There's no reason that this industry can't embrace really good food and expansion.

There's no reason that this industry can't embrace really good food and an expansion situation. You just have to be smart about it, not bite off more than you can chew. Planning is everything, by the way ... Every square inch has been carefully planned out. It may not seem like that to you, and it should be a little smoke and mirrors. You, as a customer, should never know how difficult it was to plan it.
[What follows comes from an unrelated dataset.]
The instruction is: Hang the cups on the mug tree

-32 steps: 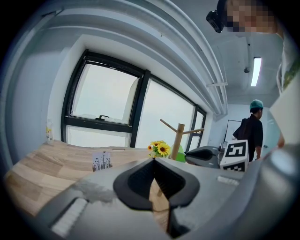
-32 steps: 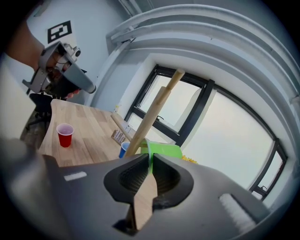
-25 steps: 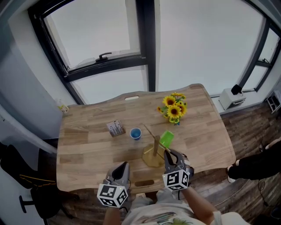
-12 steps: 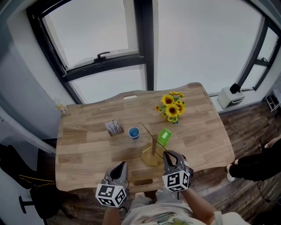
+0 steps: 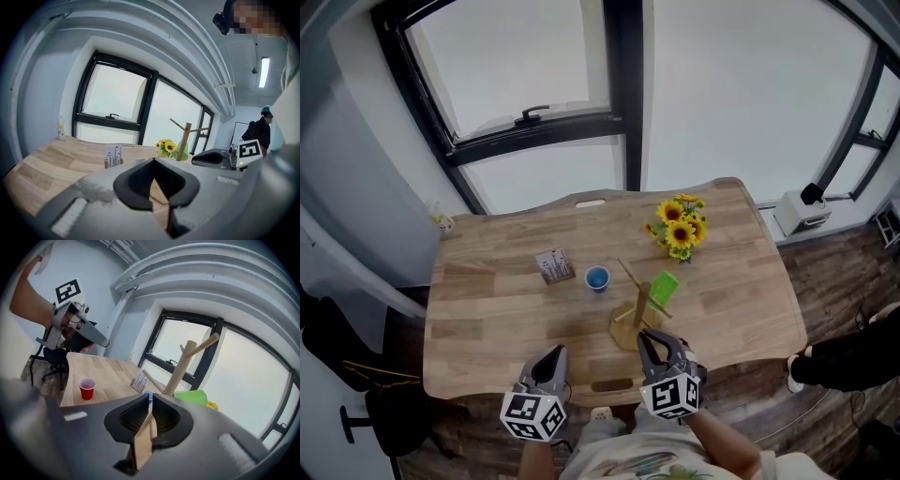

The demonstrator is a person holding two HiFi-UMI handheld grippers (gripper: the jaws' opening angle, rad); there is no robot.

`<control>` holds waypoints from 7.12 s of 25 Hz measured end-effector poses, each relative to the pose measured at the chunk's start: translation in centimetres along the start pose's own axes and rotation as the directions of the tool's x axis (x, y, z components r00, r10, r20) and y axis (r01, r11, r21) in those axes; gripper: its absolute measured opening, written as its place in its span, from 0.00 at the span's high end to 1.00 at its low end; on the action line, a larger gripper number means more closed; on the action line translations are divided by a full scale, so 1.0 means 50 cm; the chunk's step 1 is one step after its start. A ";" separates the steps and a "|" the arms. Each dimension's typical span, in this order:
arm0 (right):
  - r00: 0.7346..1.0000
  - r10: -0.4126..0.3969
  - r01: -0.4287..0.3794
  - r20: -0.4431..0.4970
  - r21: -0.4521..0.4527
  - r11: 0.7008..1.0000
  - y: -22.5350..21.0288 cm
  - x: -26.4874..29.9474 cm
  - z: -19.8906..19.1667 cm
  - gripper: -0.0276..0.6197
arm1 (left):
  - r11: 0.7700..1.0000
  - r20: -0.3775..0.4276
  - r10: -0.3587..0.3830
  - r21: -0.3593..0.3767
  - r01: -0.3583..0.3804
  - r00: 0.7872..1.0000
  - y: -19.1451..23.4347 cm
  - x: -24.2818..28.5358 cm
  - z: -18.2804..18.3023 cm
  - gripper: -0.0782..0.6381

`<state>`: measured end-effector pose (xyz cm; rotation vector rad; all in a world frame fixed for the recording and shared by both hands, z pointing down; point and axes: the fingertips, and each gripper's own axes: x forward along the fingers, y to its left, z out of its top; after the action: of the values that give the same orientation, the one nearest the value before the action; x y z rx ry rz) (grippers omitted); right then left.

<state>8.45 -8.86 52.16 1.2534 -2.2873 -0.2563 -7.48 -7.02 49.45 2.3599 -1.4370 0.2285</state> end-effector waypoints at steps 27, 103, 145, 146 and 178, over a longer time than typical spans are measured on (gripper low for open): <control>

You mentioned how you've been talking to chefs and your friends in Toronto and Nashville. Has there been any standout pieces of advice? Like, "Oh, if you're in Toronto, never do this in your restaurant," or "If you're in Nashville, you have to do this"?
The one thing that stands out, always, which is a no-brainer, you have to approach it with humility. I always approach it with humility. It's really funny, when I did TV shows and people would say, "Well, you're in competition with other people." I said, "No, no, I'm never in competition with other people. I'm in competition with myself. I want to make myself better."

I think that's where humility comes from. It's respect for the place, it's respect for the environment. Even though I think I know how to cook, I'm in 40 years, I got a lot of things to learn. I love that. I love going to people's restaurants. I love stealing shit all the time. I had a seat at Bobby Flay's new restaurant last week, and I learned a couple things that night that were really cool. It's nice, isn't it? That's the great thing about an industry, we can all learn from each other all the time.

Is there anything else you want to add about either project?
No, I'm super excited. I just want to say that Barbuto is first and foremost in my heart and always will be. Something really crazy that happened here, you know? It's weird ... It's just something that's really important to me and it's like one of my children. Restaurants don't always work. For whatever reason, they don't always work no matter how much time, effort, et cetera. But I think if you're honest, you have humility, you have great people you hire, you put your trust in them. Find great purveyors. You respect your clients, you don't make it too expensive.

You know the most important thing by far? If your restaurant does not have a sense of humor, if it takes itself too seriously ... Like the old days, I used to worry about a scratch in the table and now I think it's fantastic ... Now I know. Now I understand that perfection is unattainable. What is attainable is your own style. Your own way of doing things. If you can feel comfortable in your own culinary skin, you'll do a good job at that. That's it. Fun.